## INSTRUCTIONS FOR THE TASK
Transcribe the listing word for word, beginning at its first line and ending at the line containing "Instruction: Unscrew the"; omit the pictures.

## COLLECTED DATA
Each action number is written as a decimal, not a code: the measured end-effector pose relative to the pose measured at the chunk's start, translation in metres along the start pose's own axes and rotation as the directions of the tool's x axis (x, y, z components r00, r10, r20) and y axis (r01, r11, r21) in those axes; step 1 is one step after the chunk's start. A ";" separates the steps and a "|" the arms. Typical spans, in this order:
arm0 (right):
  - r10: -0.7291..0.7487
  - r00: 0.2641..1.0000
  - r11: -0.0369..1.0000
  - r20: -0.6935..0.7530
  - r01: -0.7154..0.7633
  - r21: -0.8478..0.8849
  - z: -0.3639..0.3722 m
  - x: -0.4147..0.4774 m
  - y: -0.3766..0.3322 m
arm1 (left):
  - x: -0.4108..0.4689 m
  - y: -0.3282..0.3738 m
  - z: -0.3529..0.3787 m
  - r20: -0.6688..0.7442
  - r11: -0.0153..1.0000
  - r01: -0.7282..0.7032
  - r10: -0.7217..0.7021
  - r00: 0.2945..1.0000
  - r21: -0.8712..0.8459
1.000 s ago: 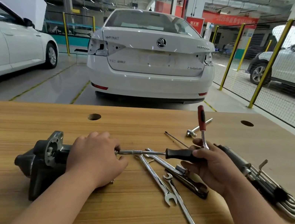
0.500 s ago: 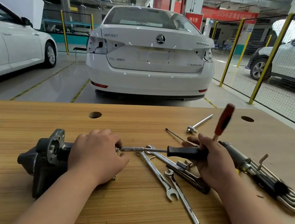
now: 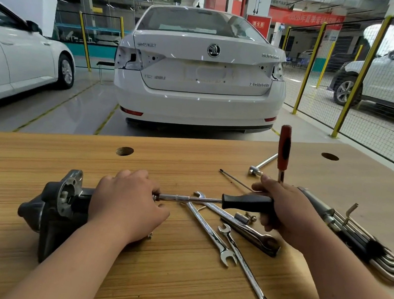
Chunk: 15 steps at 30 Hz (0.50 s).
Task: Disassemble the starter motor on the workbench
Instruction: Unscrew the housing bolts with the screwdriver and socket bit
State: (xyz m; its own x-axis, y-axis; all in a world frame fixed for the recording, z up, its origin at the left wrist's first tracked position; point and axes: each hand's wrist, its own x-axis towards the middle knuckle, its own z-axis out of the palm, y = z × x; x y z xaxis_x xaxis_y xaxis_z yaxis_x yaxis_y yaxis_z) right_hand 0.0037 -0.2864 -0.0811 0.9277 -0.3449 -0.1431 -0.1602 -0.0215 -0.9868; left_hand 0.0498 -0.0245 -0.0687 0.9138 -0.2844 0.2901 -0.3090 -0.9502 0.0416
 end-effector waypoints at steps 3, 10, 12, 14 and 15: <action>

## TASK OUTPUT
Each action number is written as a decimal, not a code: the measured end-effector pose relative to the pose measured at the chunk's start, translation in metres along the start pose's own axes and rotation as the directions of the tool's x axis (x, y, z components r00, r10, r20) and y axis (r01, r11, r21) in those axes; step 1 is one step after the chunk's start. A ";" separates the steps and a "|" the arms. Typical spans, in this order:
arm0 (right):
  - r10: -0.7291..0.7487
  - r00: 0.2641..1.0000
  - r11: -0.0369..1.0000
  - r20: -0.6935..0.7530
  - r01: -0.7154..0.7633
  - r21: -0.8478..0.8849
  - z: -0.3639..0.3722 m
  - x: -0.4147..0.4774 m
  - y: -0.3766..0.3322 m
arm1 (left):
  - x: -0.4108..0.4689 m
  - y: -0.3282..0.3738 m
  - z: -0.3529..0.3787 m
  - r20: -0.6688..0.7442
  - r11: -0.0153..1.0000
  - r01: -0.7282..0.7032
  - r10: -0.7217..0.7021
  - r00: 0.2945..1.0000
  - r21: -0.8712..0.8459
1.000 s ago: 
0.500 s ago: 
now: 
Chunk: 15 steps at 30 Hz (0.50 s).
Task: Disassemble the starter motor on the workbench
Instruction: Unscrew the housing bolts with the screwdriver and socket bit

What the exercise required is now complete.